5.64 (5.51-5.76) 3.42 (3.25-3.60) 8.70 (8.57-8.83)

Receiver operating characteristic (ROC) curves with area under the curve (AUC) values for all three methods are displayed in Figure 1. LASSO has the highest average AUC value (0.993), compared to PCR (0.987) and KNN (0.965).

Figure 1: ROC Curves for PCR (plot A), LASSO (plot B), and KNN (plot C). Max AUC: Maximum AUC Value; Min AUC: Minimum AUC Value; Avg AUC: Mean AUC Value; 95% CI: 95% Confidence Interval for AUC Value. All Statistics Presented in the Figures are based on 500 Replications.
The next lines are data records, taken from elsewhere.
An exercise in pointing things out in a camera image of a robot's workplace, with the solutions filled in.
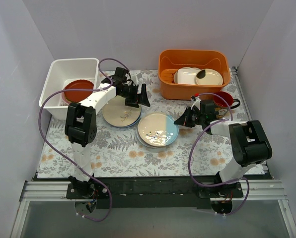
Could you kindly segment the cream plate with black mark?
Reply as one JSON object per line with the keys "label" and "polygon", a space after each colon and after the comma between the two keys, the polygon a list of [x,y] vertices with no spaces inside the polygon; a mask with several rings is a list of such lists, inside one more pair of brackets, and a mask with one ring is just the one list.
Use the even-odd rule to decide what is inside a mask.
{"label": "cream plate with black mark", "polygon": [[206,68],[196,74],[195,83],[201,86],[220,86],[223,84],[223,77],[219,72]]}

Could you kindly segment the white fluted deep plate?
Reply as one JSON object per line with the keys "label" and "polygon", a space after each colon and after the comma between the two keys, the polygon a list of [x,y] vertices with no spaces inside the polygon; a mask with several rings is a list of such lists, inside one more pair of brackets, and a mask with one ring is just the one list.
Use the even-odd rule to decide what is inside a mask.
{"label": "white fluted deep plate", "polygon": [[146,147],[148,147],[148,148],[160,148],[160,147],[158,147],[158,146],[152,146],[152,145],[149,145],[149,144],[147,144],[146,142],[144,142],[142,139],[141,139],[141,137],[140,137],[140,135],[139,135],[139,132],[138,132],[138,130],[136,129],[136,136],[137,136],[137,139],[138,139],[138,141],[142,144],[142,145],[144,145],[144,146],[146,146]]}

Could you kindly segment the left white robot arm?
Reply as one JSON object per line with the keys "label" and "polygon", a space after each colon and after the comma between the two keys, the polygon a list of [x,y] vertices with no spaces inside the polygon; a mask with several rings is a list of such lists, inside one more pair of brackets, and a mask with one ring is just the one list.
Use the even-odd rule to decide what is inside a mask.
{"label": "left white robot arm", "polygon": [[73,150],[74,175],[69,176],[73,189],[83,198],[90,198],[96,192],[89,181],[93,175],[90,161],[90,144],[97,133],[96,114],[113,98],[120,96],[125,105],[138,108],[150,107],[146,84],[135,83],[129,70],[121,67],[101,81],[95,92],[78,103],[68,106],[65,135],[68,136]]}

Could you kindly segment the cream and blue plate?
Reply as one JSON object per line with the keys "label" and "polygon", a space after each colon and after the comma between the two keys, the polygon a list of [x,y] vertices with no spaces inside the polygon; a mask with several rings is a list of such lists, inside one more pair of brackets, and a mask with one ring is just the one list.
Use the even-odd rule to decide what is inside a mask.
{"label": "cream and blue plate", "polygon": [[138,124],[139,137],[148,145],[164,147],[173,143],[179,128],[174,124],[172,116],[164,113],[151,113],[146,115]]}

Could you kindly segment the blue plate under cream plate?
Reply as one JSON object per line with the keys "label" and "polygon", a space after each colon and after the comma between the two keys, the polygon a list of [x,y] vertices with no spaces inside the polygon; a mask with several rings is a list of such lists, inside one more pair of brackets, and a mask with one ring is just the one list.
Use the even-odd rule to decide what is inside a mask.
{"label": "blue plate under cream plate", "polygon": [[139,117],[131,124],[129,125],[125,125],[125,126],[119,126],[119,128],[127,128],[127,127],[130,127],[130,126],[133,126],[135,125],[137,122],[139,122],[139,120],[141,119],[141,114],[139,115]]}

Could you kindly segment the white plastic bin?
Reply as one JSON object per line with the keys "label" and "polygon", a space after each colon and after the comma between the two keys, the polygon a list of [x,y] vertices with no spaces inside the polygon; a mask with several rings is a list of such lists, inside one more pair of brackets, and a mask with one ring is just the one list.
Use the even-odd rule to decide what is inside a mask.
{"label": "white plastic bin", "polygon": [[[63,90],[76,80],[88,80],[93,88],[99,86],[98,63],[96,58],[58,59],[51,63],[39,100],[39,106],[53,93]],[[44,106],[55,119],[65,120],[68,104],[64,103],[61,94],[52,97]]]}

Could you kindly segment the cream green floral plate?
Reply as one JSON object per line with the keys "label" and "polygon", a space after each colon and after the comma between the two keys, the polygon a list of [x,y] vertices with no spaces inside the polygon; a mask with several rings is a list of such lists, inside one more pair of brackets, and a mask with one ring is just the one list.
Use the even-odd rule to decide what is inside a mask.
{"label": "cream green floral plate", "polygon": [[141,106],[138,108],[125,105],[125,98],[116,96],[102,109],[104,119],[115,127],[128,127],[141,116]]}

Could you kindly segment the orange plastic bin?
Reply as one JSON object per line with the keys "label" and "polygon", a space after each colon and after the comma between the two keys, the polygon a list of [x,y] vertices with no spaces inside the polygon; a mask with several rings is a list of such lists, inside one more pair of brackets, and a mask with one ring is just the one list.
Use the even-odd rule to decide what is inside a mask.
{"label": "orange plastic bin", "polygon": [[[183,67],[213,69],[223,77],[219,86],[199,86],[178,84],[174,75]],[[200,93],[217,93],[230,83],[230,71],[225,55],[218,51],[167,49],[160,53],[158,62],[160,93],[168,100],[190,100],[191,96]]]}

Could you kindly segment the red and black mug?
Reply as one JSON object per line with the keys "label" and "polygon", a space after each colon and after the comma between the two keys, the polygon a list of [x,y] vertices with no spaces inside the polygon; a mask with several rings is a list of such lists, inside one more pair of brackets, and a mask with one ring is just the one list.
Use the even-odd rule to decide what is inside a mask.
{"label": "red and black mug", "polygon": [[213,96],[213,102],[215,104],[215,112],[218,119],[222,119],[230,109],[235,109],[240,106],[239,99],[234,99],[232,95],[227,92],[217,92],[216,96]]}

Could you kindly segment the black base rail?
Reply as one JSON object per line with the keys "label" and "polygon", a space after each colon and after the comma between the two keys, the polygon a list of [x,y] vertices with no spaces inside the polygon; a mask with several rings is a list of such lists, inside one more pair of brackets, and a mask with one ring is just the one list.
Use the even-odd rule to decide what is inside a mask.
{"label": "black base rail", "polygon": [[189,176],[100,178],[81,182],[69,177],[67,199],[94,200],[98,209],[194,207],[210,209],[211,199],[229,201],[244,196],[240,183],[197,186]]}

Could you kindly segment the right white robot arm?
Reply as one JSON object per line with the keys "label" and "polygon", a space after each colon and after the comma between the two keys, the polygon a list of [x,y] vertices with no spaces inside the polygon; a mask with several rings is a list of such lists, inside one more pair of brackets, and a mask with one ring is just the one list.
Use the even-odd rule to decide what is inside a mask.
{"label": "right white robot arm", "polygon": [[217,196],[225,197],[232,191],[231,184],[239,182],[252,167],[272,157],[272,148],[260,121],[237,122],[220,119],[213,101],[203,100],[198,103],[199,106],[187,107],[174,124],[189,128],[200,125],[203,131],[198,139],[207,133],[230,140],[233,158],[217,173],[217,181],[214,184],[198,182],[192,175],[191,159],[196,142],[193,143],[188,158],[188,172],[191,180],[200,187],[213,187]]}

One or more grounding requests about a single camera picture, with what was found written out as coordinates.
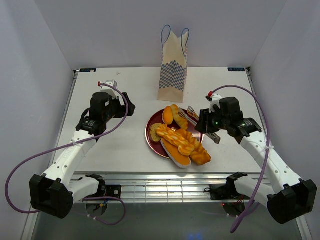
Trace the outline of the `metal serving tongs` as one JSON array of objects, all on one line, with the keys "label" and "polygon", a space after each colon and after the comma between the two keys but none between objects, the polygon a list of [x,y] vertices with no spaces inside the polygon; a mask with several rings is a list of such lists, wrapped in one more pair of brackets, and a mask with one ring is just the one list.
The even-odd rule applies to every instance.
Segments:
[{"label": "metal serving tongs", "polygon": [[[178,115],[186,120],[188,120],[194,127],[198,124],[200,117],[197,115],[195,110],[188,106],[187,110],[178,108]],[[205,133],[205,135],[210,138],[215,144],[219,145],[221,137],[216,133]]]}]

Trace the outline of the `beige ridged long bread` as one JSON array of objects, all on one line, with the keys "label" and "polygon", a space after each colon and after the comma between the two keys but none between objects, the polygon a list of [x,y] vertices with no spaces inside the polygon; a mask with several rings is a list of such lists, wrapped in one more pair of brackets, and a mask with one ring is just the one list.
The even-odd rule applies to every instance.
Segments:
[{"label": "beige ridged long bread", "polygon": [[188,130],[188,120],[180,116],[179,114],[179,107],[176,104],[172,104],[171,106],[172,114],[173,114],[173,119],[177,123],[177,125],[184,130]]}]

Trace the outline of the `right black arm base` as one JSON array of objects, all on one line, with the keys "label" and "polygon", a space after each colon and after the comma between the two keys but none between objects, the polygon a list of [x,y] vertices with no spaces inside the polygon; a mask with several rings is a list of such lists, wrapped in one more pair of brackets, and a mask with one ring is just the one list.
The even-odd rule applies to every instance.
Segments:
[{"label": "right black arm base", "polygon": [[230,190],[226,184],[210,184],[204,189],[205,193],[209,193],[211,200],[249,200],[246,195],[239,194]]}]

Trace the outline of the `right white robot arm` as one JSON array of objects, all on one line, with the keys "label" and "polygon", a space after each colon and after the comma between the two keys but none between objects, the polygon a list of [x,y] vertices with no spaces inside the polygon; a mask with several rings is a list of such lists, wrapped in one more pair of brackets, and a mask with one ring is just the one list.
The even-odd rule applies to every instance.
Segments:
[{"label": "right white robot arm", "polygon": [[252,197],[265,206],[279,224],[310,213],[313,210],[317,186],[311,180],[303,180],[269,145],[267,136],[253,118],[245,118],[235,97],[207,96],[210,107],[200,110],[195,129],[205,135],[213,135],[219,143],[220,130],[227,131],[245,149],[261,168],[269,185],[258,183],[244,172],[237,172],[226,179],[224,186],[214,190],[218,198],[237,199],[240,195]]}]

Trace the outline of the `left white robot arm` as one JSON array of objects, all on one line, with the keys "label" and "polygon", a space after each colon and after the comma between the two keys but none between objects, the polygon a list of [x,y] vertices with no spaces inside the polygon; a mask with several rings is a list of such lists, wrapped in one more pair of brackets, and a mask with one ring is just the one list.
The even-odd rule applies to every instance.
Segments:
[{"label": "left white robot arm", "polygon": [[100,200],[106,195],[106,184],[97,174],[86,175],[76,181],[72,177],[89,150],[106,131],[111,119],[124,119],[134,114],[135,105],[127,93],[113,97],[96,92],[90,107],[81,115],[70,142],[55,162],[42,174],[29,181],[31,206],[59,219],[65,218],[73,204],[84,198]]}]

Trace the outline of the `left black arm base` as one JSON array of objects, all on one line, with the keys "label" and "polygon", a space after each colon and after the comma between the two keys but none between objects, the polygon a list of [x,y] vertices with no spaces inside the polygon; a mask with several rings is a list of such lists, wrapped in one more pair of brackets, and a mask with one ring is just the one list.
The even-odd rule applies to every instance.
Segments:
[{"label": "left black arm base", "polygon": [[105,179],[97,174],[86,175],[86,177],[95,179],[99,182],[97,192],[92,195],[88,195],[88,198],[97,198],[97,197],[114,197],[114,198],[121,198],[121,185],[115,184],[106,184]]}]

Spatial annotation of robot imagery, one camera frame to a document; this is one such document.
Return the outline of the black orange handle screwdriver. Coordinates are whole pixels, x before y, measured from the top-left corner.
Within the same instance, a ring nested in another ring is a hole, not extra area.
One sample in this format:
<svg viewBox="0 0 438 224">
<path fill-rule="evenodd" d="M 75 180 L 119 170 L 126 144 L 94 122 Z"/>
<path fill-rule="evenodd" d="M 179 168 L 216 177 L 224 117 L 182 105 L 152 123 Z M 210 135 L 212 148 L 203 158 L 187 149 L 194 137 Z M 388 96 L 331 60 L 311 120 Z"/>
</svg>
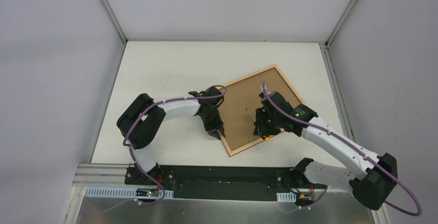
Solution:
<svg viewBox="0 0 438 224">
<path fill-rule="evenodd" d="M 247 111 L 247 113 L 249 114 L 249 116 L 252 118 L 254 125 L 256 125 L 256 118 L 252 115 L 252 113 L 248 110 L 248 108 L 245 109 Z M 269 136 L 261 136 L 261 139 L 263 141 L 269 141 L 270 137 Z"/>
</svg>

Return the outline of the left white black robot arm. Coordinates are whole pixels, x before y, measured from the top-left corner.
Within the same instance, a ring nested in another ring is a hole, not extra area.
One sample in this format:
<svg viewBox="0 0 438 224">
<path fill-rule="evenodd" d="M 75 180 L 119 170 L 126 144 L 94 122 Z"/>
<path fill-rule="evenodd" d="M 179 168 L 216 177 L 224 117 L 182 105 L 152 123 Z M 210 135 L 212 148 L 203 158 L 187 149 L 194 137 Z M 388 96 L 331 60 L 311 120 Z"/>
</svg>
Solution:
<svg viewBox="0 0 438 224">
<path fill-rule="evenodd" d="M 184 116 L 198 116 L 206 133 L 216 139 L 225 134 L 219 107 L 227 89 L 213 85 L 204 91 L 190 91 L 181 97 L 156 101 L 146 93 L 140 94 L 116 122 L 123 136 L 123 146 L 129 149 L 137 177 L 145 185 L 153 184 L 158 177 L 151 143 L 162 123 Z"/>
</svg>

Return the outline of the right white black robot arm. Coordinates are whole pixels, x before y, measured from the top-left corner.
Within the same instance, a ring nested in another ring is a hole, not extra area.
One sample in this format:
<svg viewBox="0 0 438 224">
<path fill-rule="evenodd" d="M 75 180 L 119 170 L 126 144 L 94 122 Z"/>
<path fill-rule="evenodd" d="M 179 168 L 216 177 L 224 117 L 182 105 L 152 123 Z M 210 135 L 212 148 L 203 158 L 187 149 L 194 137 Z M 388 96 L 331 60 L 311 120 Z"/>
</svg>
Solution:
<svg viewBox="0 0 438 224">
<path fill-rule="evenodd" d="M 351 193 L 371 210 L 379 210 L 393 191 L 398 176 L 397 160 L 378 155 L 345 138 L 304 104 L 292 107 L 278 92 L 259 94 L 261 108 L 256 110 L 255 135 L 262 138 L 285 131 L 302 137 L 329 153 L 342 167 L 329 166 L 303 158 L 293 168 L 293 181 L 301 188 L 323 184 Z"/>
</svg>

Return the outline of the brown wooden photo frame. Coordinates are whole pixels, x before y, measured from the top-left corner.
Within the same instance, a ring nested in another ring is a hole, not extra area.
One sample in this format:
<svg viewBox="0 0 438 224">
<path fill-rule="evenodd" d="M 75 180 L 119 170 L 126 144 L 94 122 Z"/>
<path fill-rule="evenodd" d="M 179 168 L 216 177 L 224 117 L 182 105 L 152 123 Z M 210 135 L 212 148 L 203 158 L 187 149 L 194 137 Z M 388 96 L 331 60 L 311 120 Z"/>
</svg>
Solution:
<svg viewBox="0 0 438 224">
<path fill-rule="evenodd" d="M 245 110 L 248 108 L 256 117 L 256 109 L 262 106 L 259 94 L 263 82 L 270 91 L 281 93 L 293 107 L 305 103 L 277 65 L 269 66 L 225 85 L 227 92 L 218 110 L 226 135 L 221 137 L 221 141 L 230 157 L 264 142 L 261 137 L 253 135 L 254 122 Z"/>
</svg>

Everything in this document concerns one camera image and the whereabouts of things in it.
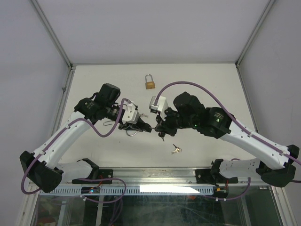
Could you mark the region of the black headed key set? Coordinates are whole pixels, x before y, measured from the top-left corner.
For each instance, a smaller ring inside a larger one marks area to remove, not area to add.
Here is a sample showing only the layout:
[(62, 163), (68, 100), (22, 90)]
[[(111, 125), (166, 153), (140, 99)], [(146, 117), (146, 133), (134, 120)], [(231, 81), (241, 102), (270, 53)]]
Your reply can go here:
[(166, 135), (166, 133), (157, 132), (157, 134), (162, 139), (162, 141), (164, 142), (165, 141), (165, 135)]

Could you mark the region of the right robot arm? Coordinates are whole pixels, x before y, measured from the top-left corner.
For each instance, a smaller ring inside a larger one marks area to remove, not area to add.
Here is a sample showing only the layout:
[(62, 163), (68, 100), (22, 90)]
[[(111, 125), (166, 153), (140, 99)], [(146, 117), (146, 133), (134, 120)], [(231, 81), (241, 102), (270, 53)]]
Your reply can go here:
[(293, 158), (297, 158), (299, 148), (295, 145), (279, 145), (256, 132), (238, 125), (233, 116), (228, 116), (219, 107), (204, 107), (196, 96), (183, 92), (173, 104), (168, 106), (165, 97), (152, 98), (150, 111), (155, 113), (155, 131), (161, 138), (175, 136), (179, 129), (194, 129), (206, 137), (229, 142), (254, 156), (249, 160), (216, 159), (211, 169), (199, 173), (200, 178), (212, 185), (229, 180), (238, 182), (239, 177), (259, 178), (263, 182), (285, 187), (293, 181), (296, 168)]

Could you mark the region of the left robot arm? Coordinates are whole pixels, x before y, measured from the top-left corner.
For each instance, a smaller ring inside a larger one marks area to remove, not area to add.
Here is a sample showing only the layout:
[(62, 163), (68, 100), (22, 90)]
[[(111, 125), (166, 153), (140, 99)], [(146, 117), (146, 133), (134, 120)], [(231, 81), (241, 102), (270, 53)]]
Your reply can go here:
[(118, 128), (125, 131), (151, 132), (152, 128), (145, 123), (138, 107), (124, 98), (116, 101), (121, 91), (118, 87), (105, 83), (99, 92), (78, 102), (66, 123), (51, 138), (32, 153), (24, 151), (20, 162), (24, 171), (21, 191), (25, 190), (25, 180), (31, 180), (39, 190), (45, 193), (53, 191), (64, 181), (96, 183), (103, 179), (100, 168), (88, 158), (73, 163), (59, 163), (65, 152), (87, 130), (106, 138)]

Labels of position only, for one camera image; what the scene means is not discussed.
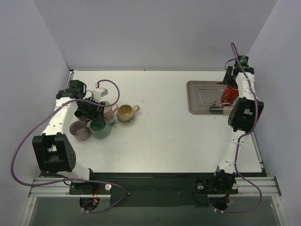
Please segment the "pink mug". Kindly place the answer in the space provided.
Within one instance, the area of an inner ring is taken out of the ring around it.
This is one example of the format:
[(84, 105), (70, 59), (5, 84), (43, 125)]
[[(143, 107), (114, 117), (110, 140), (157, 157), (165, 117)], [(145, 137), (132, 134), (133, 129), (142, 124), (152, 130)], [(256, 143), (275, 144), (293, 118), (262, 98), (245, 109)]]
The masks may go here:
[(113, 114), (118, 110), (119, 106), (117, 104), (109, 106), (110, 103), (108, 101), (104, 101), (104, 103), (106, 107), (104, 108), (103, 116), (107, 121), (112, 120)]

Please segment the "red mug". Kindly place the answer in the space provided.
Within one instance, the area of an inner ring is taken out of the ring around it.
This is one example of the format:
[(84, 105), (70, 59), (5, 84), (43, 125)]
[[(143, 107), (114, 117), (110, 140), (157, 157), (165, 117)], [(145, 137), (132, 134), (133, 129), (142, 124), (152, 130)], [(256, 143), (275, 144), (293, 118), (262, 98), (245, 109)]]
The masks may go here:
[(234, 89), (231, 86), (227, 86), (221, 96), (220, 102), (222, 104), (231, 105), (238, 97), (238, 89)]

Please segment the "teal mug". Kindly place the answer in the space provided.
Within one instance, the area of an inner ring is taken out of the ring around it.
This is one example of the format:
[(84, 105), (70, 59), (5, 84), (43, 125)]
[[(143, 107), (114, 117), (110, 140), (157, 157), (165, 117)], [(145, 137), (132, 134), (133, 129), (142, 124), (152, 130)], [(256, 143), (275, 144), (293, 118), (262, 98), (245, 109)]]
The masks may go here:
[(111, 133), (111, 128), (115, 125), (115, 120), (105, 120), (104, 122), (91, 122), (89, 129), (91, 135), (97, 139), (104, 139), (108, 137)]

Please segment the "lilac mug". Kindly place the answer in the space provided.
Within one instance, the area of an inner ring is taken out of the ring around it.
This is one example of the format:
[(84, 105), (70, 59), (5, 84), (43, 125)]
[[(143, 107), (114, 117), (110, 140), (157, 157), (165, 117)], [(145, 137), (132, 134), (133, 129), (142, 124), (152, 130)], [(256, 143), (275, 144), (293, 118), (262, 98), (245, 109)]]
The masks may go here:
[(69, 127), (69, 133), (80, 142), (90, 138), (90, 130), (83, 121), (75, 121)]

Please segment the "beige round mug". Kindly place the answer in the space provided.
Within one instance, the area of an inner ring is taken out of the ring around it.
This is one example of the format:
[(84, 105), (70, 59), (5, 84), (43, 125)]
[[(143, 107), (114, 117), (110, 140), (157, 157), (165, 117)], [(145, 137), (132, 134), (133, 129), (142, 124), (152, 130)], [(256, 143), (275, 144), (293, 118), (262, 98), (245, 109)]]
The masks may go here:
[(117, 119), (123, 124), (130, 124), (139, 110), (140, 107), (138, 105), (121, 105), (117, 110)]

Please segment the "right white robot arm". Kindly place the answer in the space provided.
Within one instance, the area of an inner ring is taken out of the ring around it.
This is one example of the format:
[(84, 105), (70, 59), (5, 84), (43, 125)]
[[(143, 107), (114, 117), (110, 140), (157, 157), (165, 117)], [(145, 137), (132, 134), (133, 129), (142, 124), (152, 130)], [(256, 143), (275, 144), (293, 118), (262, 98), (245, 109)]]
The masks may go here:
[(247, 56), (238, 55), (234, 66), (228, 66), (222, 81), (226, 89), (221, 102), (234, 106), (228, 117), (228, 125), (232, 132), (224, 156), (214, 174), (215, 178), (210, 180), (210, 187), (216, 193), (227, 187), (227, 181), (234, 181), (240, 151), (264, 108), (264, 103), (258, 100), (255, 93), (254, 69), (248, 65), (248, 59)]

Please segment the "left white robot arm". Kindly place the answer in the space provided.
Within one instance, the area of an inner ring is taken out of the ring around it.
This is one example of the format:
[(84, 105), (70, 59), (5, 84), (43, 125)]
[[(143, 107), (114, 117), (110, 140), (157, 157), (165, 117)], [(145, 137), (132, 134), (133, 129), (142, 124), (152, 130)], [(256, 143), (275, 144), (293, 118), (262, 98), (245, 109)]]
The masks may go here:
[(56, 95), (55, 114), (40, 136), (34, 136), (32, 146), (42, 172), (57, 173), (74, 182), (87, 194), (96, 190), (97, 182), (90, 178), (91, 170), (76, 160), (75, 151), (67, 138), (74, 116), (82, 116), (90, 121), (103, 122), (102, 97), (108, 90), (97, 85), (89, 98), (85, 98), (86, 85), (72, 80), (69, 88)]

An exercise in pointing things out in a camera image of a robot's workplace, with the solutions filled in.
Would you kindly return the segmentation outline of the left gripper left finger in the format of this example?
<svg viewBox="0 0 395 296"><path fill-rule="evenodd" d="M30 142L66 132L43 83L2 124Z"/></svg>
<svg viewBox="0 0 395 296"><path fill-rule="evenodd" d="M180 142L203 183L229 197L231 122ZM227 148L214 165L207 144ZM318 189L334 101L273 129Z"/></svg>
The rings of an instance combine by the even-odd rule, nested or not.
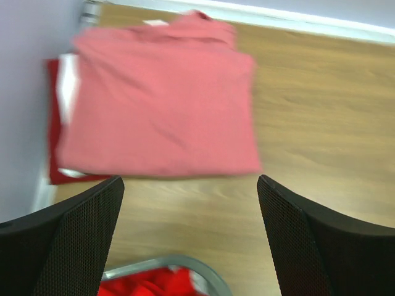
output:
<svg viewBox="0 0 395 296"><path fill-rule="evenodd" d="M1 295L97 295L124 189L114 176L1 223Z"/></svg>

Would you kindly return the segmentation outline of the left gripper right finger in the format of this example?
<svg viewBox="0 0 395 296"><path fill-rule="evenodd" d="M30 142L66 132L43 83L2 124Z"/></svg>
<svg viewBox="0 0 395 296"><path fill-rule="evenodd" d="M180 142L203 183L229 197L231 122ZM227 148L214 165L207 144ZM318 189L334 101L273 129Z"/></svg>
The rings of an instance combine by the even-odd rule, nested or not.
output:
<svg viewBox="0 0 395 296"><path fill-rule="evenodd" d="M266 175L260 210L282 295L394 295L394 229L358 220Z"/></svg>

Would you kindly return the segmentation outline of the pink polo shirt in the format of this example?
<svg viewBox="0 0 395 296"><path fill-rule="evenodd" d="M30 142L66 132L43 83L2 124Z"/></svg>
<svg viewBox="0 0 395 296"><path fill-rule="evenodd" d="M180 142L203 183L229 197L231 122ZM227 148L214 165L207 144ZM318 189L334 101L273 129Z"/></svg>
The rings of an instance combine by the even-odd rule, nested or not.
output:
<svg viewBox="0 0 395 296"><path fill-rule="evenodd" d="M89 28L59 57L61 172L192 177L261 169L252 128L255 63L228 23L199 11L169 23Z"/></svg>
Figure 2 shows the classification result from one replication. The test dataset for this replication included 145 LUAD and 137 LUSC cases. Among them, 7LUAD cases (red triangle) were classified into LUSC and 12LUSC cases (green plus) were classified into LUAD. The AUC value was 0.974 if only the first two principal components (PCs) were used. To explore whether increasing number of PCs in the model would help to reduce the misclassification rates and increase the AUC value, we considered a model including the first thirteen PCs. We got the same overall misclassification rate and same misclassification rates for LUAD and LUSC from the selected model using the same cutoff point. The AUC value was 0.985, slightly higher than the AUC value from using only two PCs. Since by only using the first two PCs, LUAD and LUSC were well separated, we only recorded genes with large effects from the first two PCs.

Figure 2: Classification Result from the First Two Principal Components. FLUAD: LUSC Cases Classified as LUAD; FLUSC: LUAD Cases Classified as LUSC; TLUAD: LUAD Cases Classified as LUAD; TLUSC: LUSC Cases Classified as LUSC. This Figure Shows the Result of one Replication. For this Replication, the First Principal Component Explains 19.1% of the Variance and the Second One Explains 7.1% of the Variance.


Frequencies of genes identified by the first two principal components from PCR and by the selected model from LASSO are shown in Figure 3. There are 12 genes identified by the first principal component, 16 genes identified by the second one, and 408 genes identified by LASSO. We only display 20 genes with the highest frequency from LASSO. Among all identified genes, 21 genes have a 90% or higher frequency rate. Three genes, CALML3, DSG3, and KRT5 were identified by both PCR and LASSO.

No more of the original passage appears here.